Au début de l'année, le pape François a reçu en audience le corps diplomatique accrédité auprès du Saint-Siège. La nécessité d'œuvrer pour la paix et les obstacles au dialogue ont été au cœur de son discours.

Maria José Atienza-8 janvier 2024-Temps de lecture : 6 minutes
corps diplomatique

Le Pape salue Georgios F. Poulides, Ambassadeur de Chypre et Doyen du Corps diplomatique accrédité auprès du Saint-Siège ©Vatican Media

Le Corps diplomatique accrédité auprès du Saint-Siège a tenu sa traditionnelle audience avec le Pape François.

En plus de féliciter la nouvelle année, le Souverain Pontife a souligné la croissance de la "famille diplomatique". À cet égard, il a salué les nouvelles relations diplomatiques avec le sultanat d'Oman, la nomination du représentant résident pontifical à Hanoï et l'accord complémentaire avec le Kazakhstan.

François a également mentionné des anniversaires spéciaux en 2023, tels que "le 100e anniversaire des relations diplomatiques avec la République du Panama, le 70e anniversaire des relations avec la République islamique d'Iran, le 60e anniversaire des relations avec la République de Corée et le 50e anniversaire des relations avec l'Australie".

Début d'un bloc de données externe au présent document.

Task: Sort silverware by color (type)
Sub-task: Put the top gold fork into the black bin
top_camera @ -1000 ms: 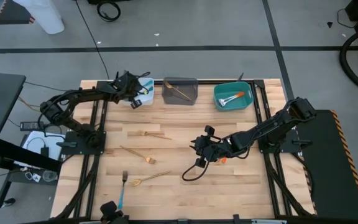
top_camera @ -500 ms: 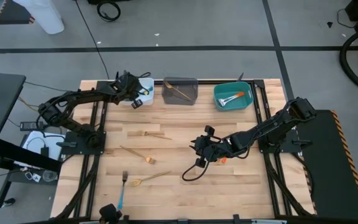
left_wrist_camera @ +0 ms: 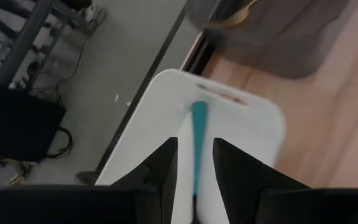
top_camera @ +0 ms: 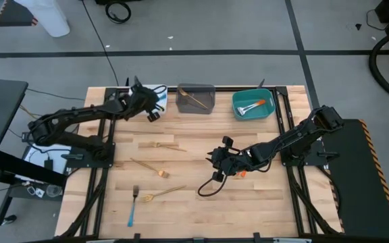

Les "pièces" d'une troisième guerre mondiale 

Le Pape a commencé son discours en mettant l'accent sur le thème qui a traversé ses paroles : la paix. La paix est "avant tout un don de Dieu" et "en même temps notre responsabilité". Cette tâche inclut également le rôle du Saint-Siège, qui doit "au sein de la communauté internationale, être une voix prophétique et un appel à la conscience". François a fait allusion, une fois de plus, à la troisième guerre mondiale par morceaux qui, selon le pontife, ravage notre monde.

 Parmi ces pièces qui occupent la tête et le cœur du pape, François a rappelé ce qui se passe en Israël et en Palestine et a tenu à condamner l'attaque terroriste du 7 octobre et "toute forme de terrorisme et d'extrémisme". Le pape a réitéré son "appel à toutes les parties impliquées pour qu'elles acceptent un cessez-le-feu sur tous les fronts, y compris au Liban, et pour la libération immédiate de tous les otages à Gaza. Je demande que la population palestinienne reçoive une aide humanitaire et que les hôpitaux, les écoles et les lieux de culte bénéficient de toute la protection nécessaire". 

Il a appelé "la communauté internationale à promouvoir avec détermination la solution de deux États, l'un israélien et l'autre palestinien, ainsi qu'un statut spécial internationalement garanti pour la ville de Jérusalem, afin qu'Israéliens et Palestiniens puissent enfin vivre dans la paix et la sécurité".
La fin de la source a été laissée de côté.